= TASK BRIEF =
Only one stretch of the material below is wanted: everything from the line containing "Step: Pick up" down to the line containing "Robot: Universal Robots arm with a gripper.", both ends included. Repeat it exactly and skip the pictures.

++++++++++++++++++++

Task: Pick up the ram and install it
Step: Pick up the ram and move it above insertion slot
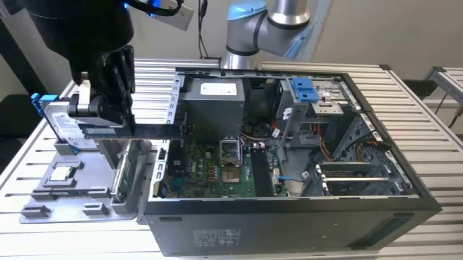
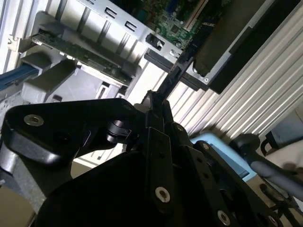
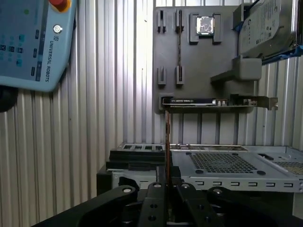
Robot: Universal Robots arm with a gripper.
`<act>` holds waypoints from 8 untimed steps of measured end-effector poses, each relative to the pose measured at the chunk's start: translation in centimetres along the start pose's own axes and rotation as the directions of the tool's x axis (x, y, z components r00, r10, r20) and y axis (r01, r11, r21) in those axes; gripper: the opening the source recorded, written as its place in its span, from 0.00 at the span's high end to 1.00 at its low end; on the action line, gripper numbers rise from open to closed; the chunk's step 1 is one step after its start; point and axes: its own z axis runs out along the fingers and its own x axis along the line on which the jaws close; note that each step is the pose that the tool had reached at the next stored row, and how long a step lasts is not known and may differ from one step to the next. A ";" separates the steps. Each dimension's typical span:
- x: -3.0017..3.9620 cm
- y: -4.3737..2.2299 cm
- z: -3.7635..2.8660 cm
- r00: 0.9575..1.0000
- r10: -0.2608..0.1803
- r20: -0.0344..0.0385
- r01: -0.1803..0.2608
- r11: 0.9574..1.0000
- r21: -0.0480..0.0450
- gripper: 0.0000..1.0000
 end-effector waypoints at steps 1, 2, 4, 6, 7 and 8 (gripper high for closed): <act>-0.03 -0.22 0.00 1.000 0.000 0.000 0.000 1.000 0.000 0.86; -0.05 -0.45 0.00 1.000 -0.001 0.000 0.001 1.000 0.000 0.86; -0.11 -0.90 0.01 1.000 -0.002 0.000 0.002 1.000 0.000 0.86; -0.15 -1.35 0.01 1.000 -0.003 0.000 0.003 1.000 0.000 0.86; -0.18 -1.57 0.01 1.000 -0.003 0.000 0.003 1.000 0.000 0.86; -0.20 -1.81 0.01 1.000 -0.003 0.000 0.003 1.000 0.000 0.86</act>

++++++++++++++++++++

= ANSWER =
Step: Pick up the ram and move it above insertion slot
Robot: Universal Robots arm with a gripper.

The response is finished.